Reviewing the uplink reports for dowlink routing candidates, within any gateway, any report which is more than a few LoRa symbols later in its timestamp on that gateway than any other can be discarded, either because it would probably be a replay attack, or from the simple reality that trying to respond to it would be a transmit scheduling collision with at best the later losing, or in some packet forwarders potentially both losing.

But if there’s a frequency with usable RSSI reported in by a distinct gateway that didn’t report any already responded frequency then and only then, the downlink packet could be duplicated and assigned to that path as well. (Multiple uplink SF’s would need to be considered too, since frequency diversity is not the only form of “stealing” that could be done). Distinct-gateway downlink stealing would probably require that an attacker be sophisticated enough to be monitoring near one of your gateways, and have a fast path over to a transmitter located near a different gateway, but if you imagine someone wants to attack you badly enough, then that’s within the realm of possibility too.

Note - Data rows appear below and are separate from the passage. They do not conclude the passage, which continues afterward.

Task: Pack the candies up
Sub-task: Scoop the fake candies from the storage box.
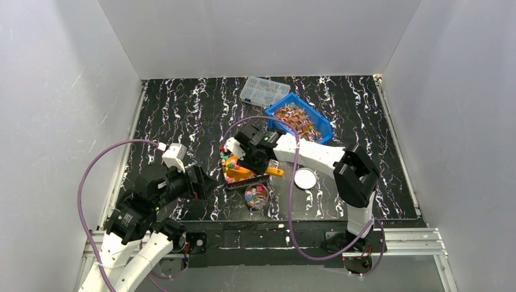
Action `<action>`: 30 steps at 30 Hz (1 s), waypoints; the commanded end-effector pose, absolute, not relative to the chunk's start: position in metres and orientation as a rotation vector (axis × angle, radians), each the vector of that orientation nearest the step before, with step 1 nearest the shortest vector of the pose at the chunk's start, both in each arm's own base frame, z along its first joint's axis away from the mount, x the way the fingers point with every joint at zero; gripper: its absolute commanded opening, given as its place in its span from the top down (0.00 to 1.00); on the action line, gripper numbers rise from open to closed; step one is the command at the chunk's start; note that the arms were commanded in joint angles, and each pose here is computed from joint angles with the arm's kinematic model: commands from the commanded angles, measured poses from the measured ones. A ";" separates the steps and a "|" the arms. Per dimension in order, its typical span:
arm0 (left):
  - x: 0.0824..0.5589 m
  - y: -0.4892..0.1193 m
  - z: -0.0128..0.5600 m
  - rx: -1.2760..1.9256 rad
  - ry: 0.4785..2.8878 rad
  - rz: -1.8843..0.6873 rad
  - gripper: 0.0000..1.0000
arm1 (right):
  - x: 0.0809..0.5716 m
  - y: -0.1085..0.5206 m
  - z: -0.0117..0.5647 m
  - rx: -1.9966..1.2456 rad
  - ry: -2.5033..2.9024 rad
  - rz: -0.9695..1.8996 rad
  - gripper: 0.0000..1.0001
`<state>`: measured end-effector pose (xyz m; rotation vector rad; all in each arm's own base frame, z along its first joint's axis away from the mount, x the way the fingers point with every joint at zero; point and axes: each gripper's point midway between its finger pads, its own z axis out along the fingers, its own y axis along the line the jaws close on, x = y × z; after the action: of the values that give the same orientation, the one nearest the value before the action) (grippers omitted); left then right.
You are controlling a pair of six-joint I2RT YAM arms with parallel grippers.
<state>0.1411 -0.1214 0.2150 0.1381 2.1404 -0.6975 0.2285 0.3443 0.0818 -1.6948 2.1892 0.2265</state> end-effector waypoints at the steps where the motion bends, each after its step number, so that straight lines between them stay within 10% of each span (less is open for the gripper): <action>1: 0.144 -0.118 0.211 0.129 2.147 -0.670 0.05 | 0.235 0.352 0.106 -1.591 2.131 0.309 0.99; 30: 0.147 -0.118 0.207 0.118 2.168 -0.655 0.05 | 0.178 0.278 0.170 -1.373 2.204 0.266 0.99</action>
<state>0.1444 -0.1196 0.2118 0.1252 2.1542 -0.6739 0.1952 0.2923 0.1544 -1.4463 2.1704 0.2943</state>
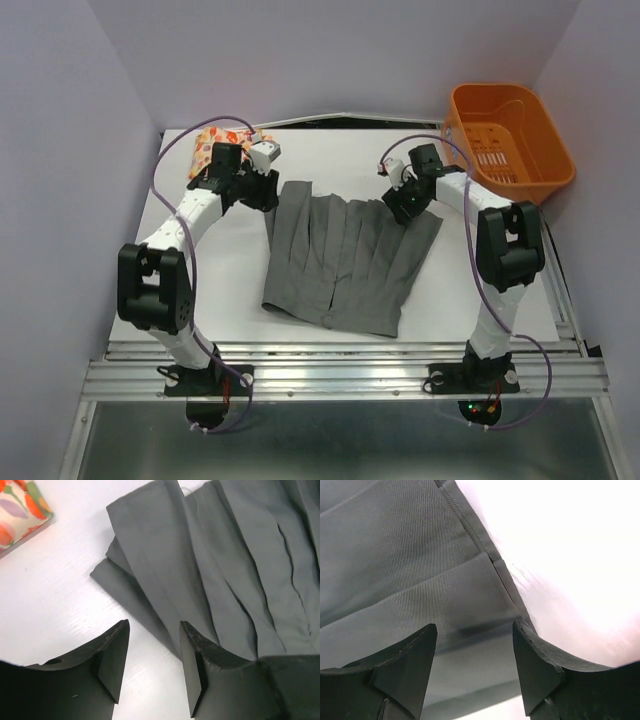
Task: Fold and stack the skirts
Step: Flatten the skirt out
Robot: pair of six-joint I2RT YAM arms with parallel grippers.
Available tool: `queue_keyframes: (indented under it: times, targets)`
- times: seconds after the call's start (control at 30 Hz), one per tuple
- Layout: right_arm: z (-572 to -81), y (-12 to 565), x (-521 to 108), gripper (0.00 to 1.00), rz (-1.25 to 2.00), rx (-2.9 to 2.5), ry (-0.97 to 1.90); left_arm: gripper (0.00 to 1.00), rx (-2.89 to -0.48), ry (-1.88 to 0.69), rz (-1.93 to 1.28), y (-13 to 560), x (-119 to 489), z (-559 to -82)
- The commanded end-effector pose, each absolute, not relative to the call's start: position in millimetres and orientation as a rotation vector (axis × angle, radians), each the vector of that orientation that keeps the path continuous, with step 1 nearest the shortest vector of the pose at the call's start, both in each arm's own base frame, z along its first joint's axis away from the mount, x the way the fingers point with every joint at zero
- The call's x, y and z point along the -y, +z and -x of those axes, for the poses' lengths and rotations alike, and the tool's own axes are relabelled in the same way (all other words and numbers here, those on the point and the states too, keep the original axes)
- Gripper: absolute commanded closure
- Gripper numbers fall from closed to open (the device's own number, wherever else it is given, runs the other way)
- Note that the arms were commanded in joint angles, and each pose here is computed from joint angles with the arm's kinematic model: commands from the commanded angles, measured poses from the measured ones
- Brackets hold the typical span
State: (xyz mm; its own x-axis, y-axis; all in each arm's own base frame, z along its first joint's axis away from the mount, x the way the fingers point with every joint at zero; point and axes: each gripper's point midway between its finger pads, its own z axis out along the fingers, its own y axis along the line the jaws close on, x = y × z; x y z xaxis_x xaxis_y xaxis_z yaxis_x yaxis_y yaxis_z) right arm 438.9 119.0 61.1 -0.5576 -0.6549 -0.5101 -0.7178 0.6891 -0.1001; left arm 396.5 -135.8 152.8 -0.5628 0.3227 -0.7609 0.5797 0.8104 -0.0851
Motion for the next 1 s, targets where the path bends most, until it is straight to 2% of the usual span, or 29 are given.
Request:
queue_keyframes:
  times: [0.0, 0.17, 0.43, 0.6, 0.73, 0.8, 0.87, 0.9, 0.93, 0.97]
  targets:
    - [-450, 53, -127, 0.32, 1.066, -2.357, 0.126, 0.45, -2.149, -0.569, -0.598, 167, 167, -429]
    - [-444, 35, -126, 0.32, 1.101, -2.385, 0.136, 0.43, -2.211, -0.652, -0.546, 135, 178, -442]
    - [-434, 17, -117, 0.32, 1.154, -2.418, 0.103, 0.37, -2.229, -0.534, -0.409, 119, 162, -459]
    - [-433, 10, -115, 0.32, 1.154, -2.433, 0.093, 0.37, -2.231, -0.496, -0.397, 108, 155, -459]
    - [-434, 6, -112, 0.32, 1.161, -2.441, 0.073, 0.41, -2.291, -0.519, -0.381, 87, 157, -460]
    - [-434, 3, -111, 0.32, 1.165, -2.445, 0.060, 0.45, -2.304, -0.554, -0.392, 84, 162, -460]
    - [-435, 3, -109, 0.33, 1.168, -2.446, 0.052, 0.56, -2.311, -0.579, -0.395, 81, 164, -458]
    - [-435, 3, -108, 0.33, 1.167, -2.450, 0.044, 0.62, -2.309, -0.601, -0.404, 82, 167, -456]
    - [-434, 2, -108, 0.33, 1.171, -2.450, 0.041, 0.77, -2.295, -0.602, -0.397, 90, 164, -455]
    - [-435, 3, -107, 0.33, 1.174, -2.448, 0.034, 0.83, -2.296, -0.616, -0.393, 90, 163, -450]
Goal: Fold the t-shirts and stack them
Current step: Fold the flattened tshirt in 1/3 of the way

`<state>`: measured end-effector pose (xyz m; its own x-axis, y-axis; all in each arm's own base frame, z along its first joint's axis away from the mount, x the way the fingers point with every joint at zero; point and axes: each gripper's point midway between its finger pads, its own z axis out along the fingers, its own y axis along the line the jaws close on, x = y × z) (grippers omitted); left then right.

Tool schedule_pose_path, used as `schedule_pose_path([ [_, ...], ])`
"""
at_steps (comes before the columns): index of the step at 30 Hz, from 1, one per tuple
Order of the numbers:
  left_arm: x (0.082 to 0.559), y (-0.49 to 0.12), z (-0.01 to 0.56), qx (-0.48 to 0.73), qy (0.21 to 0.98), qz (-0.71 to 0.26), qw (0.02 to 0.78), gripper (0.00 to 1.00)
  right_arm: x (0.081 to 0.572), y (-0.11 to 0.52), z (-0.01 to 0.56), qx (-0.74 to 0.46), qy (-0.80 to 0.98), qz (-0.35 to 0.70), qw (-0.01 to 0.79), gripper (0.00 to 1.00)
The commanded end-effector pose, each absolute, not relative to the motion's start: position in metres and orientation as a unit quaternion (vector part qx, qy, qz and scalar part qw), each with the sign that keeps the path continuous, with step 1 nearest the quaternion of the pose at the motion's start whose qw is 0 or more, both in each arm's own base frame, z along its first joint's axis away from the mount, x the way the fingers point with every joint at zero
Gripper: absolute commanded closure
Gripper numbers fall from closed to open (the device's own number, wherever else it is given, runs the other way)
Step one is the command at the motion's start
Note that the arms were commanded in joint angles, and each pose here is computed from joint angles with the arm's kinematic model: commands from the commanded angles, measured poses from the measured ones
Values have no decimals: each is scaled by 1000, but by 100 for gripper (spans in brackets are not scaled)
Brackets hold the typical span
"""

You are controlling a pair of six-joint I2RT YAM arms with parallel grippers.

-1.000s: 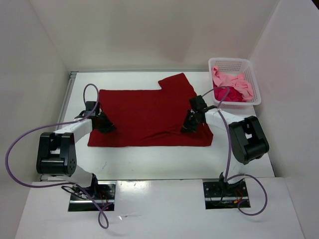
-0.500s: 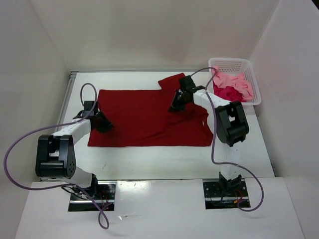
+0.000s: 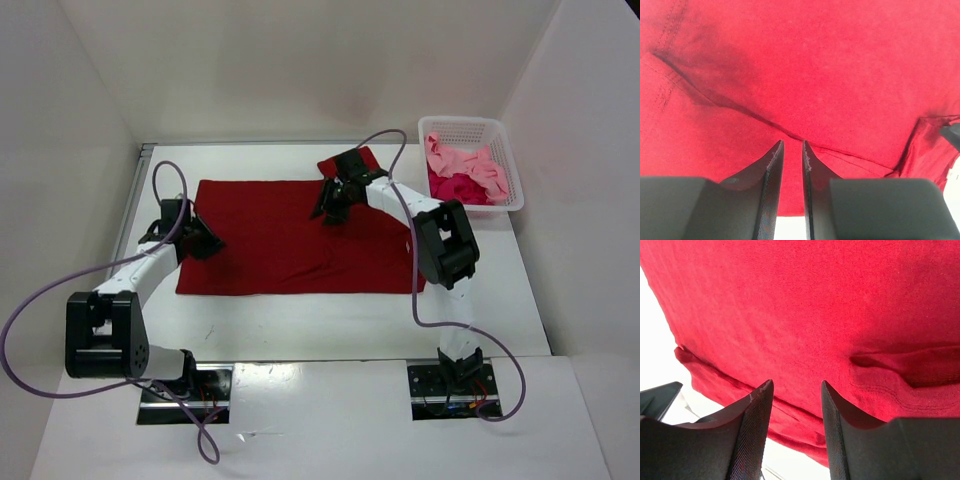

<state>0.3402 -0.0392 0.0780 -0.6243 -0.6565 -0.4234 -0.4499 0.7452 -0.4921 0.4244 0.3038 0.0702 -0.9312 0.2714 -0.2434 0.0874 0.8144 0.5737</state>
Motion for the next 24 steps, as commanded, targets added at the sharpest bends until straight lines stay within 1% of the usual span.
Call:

Also consider that it’s not just frequency or SF that could be used to steal a downlink: at SF’s where a whole packet airtime fits in the de-duplication window (which could be pretty large if using a 5 second rx1 to allow for slow backhaul), someone could blast the replay back at the gateway with a few watts of power on the very same frequency and SF, and steal the downlink just on the basis of timing, which demonstrates that neither including the frequency or the SF in the deduplication actually offers sufficient protection.

Finally note that without some at least approximated unified packet timing between gateways, it’s not possible to protect against different-gateway (same frequency/SF) timestamp downlink stealing - without some sense of unified timing from GPS or recent history of mutual packets, it’s not possible to tell which timestamp is first, or even if attempts to transmit both responses would overlap and jam each other on the air.

In summary my overall argument is that hedging bets by responding to multiple frequency or SF candidates is something that should be done at the stage of downlink routing, not at uplink de-duplication. No doubt that’s more software work, but it seems like the only place where protection against a rare malicious act can be safely implemented in a way that not only covers all variations of the attack, but doesn’t break the LoRaWAN spec’s implicit protection against much more common innocently accidental situations such as receiver overload.